Your task ▸
Your output should be exactly the lines from the one containing "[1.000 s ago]" through the last line of the listing, and nothing else. Pictures stay out.
[Start of Attachment]
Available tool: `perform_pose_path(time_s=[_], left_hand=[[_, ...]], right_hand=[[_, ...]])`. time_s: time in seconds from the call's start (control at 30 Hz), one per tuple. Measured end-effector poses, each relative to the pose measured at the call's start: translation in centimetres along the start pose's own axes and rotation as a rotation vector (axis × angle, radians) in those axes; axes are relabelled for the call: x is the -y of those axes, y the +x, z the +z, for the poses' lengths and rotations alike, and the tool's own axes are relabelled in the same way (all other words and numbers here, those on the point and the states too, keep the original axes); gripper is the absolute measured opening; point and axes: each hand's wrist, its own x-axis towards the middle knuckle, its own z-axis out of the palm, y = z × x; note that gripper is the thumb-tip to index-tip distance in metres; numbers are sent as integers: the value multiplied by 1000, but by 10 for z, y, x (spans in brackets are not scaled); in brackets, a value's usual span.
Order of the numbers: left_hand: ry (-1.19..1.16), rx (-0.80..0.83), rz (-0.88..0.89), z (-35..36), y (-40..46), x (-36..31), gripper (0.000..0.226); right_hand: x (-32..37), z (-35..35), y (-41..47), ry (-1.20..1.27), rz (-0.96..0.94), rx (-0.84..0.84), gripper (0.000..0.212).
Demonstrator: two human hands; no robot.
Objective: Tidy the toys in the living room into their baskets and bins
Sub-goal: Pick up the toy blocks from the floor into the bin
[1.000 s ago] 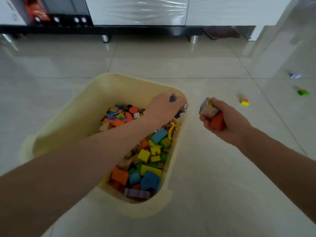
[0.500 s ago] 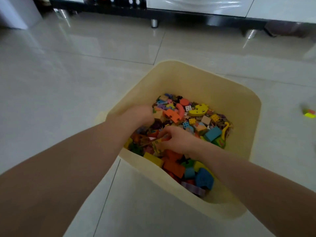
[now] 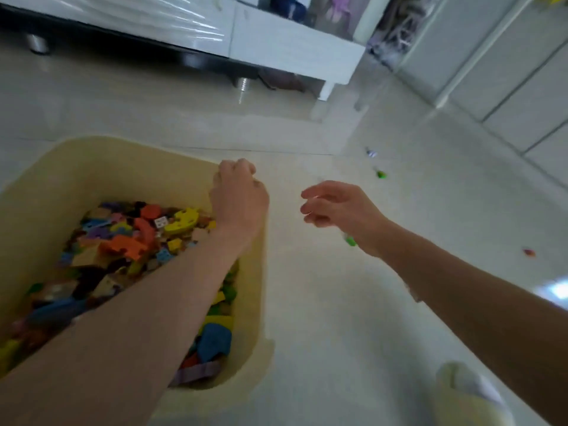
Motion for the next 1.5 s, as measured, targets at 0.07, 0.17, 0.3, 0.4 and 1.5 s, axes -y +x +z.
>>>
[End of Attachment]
Written answer ▸
[1.000 s ago] 
[0.500 s ago] 
[now] 
Motion for the next 1.5 s, as measured, targets at 0.07, 0.17, 0.3, 0.4 and 1.5 s, axes -y +x +z.
>>>

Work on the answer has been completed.